The ruling was the result of a suit by Community Youth Athletic Center, which runs a youth boxing gym. The gym's attorneys argued that with the 2007 plan the city abused its eminent domain powers, designating the area as blighted without providing proper documentation of blight, and didn't allow enough time for opponents to object.
National City wanted to make way for a 24-story, mixed-use condominium project that has since been derailed.
"Their blight designation was a total sham," said Dana Berliner, an attorney for the Institute for Justice, a nonprofit group based in Arlington, Va., that challenges eminent domain powers and is representing the gym and its owner.
Berliner asserts that National City violated a state law that limits a city's ability to declare blight based on minor conditions such as peeling paint or exposed wiring and requires real evidence and documentation from redevelopment agencies.
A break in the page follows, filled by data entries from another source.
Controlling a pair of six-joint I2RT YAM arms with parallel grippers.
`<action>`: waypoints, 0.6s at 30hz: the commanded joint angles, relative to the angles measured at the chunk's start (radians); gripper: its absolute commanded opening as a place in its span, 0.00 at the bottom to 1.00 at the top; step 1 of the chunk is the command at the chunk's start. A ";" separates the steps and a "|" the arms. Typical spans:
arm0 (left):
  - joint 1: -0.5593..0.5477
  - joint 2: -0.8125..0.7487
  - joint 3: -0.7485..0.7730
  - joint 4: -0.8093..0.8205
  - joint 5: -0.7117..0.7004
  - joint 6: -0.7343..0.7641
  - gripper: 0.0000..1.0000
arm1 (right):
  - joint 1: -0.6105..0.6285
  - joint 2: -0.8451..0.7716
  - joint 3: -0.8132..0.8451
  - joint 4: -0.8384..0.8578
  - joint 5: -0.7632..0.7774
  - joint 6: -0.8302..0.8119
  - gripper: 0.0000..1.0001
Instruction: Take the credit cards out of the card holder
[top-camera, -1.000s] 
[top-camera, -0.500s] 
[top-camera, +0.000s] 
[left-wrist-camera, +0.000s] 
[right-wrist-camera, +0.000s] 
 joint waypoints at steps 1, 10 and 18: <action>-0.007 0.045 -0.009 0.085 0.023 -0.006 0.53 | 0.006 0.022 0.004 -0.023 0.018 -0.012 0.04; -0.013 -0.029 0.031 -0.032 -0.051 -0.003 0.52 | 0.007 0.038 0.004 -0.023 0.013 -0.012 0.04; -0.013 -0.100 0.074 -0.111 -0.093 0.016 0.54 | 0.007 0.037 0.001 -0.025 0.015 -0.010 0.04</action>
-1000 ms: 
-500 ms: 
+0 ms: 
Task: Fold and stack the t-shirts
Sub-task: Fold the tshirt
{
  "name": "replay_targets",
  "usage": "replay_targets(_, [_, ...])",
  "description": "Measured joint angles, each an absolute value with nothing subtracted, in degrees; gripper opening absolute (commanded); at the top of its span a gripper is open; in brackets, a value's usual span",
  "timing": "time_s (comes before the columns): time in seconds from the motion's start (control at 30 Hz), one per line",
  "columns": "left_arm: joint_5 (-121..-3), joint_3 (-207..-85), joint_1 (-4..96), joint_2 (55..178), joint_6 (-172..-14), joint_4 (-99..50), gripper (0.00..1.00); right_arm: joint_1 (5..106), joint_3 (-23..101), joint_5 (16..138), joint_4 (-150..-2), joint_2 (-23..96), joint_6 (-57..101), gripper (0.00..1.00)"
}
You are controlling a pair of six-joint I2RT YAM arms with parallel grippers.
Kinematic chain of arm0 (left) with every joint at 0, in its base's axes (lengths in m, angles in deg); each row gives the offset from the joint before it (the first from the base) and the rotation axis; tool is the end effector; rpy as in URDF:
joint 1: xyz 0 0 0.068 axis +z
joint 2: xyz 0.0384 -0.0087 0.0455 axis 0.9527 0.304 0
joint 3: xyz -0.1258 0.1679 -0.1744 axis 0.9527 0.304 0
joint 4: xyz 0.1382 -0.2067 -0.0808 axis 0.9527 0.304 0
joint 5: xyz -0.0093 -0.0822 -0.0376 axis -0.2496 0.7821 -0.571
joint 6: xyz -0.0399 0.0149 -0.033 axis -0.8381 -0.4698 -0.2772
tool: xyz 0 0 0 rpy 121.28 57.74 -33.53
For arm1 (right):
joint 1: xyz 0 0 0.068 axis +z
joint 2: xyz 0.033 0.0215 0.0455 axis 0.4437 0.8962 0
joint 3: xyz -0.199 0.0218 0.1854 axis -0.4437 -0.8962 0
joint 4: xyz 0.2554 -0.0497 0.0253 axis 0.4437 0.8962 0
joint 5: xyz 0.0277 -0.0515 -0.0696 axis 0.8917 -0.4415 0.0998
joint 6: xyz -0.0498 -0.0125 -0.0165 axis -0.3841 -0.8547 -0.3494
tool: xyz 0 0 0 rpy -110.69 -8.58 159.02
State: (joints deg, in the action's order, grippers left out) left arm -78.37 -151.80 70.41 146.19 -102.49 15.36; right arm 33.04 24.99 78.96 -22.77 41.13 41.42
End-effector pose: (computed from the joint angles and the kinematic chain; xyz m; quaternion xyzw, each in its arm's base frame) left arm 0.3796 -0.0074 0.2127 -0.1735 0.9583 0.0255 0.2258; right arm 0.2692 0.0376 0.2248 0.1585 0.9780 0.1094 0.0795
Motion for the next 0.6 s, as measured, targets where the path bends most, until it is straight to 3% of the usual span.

"Because most or all of the conditions cited as showing dilapidation or deterioration are minor maintenance issues, the court cannot determine with reasonable certainty the existence or extent of buildings rendered unsafe due to dilapidation or deterioration," Denton wrote in his 50-page ruling.
National City has argued that it provided clear evidence of blight and gave businesses enough time to respond. It says it has tried to find another location for the gym.
A call to the attorney representing the city in the case was not immediately returned.
Mayor Ron Morrison told the San Diego Union-Tribune that the judge refused the plaintiff's request for a declaration that National City violated state law by renewing the power of eminent domain for the illegitimate purpose of economic development.
"The main thing that they were trying to do was make it so cities cannot use eminent domain for economic development. They failed on that," Morrison said.
Clemente Casillas, president of the youth athletic center, said he hopes the city will end the legal battle and focus on helping youngsters in the community.
"The city can have redevelopment, but that has to be done through private negotiations, not by government force," Casillas said.
Another judge dismissed the case in 2008 on grounds that the gym missed a deadline to publish required legal notices inviting opponents to challenge the city. An appeals court reversed that ruling, sending the case back to San Diego Superior Court.
Denton heard arguments in March.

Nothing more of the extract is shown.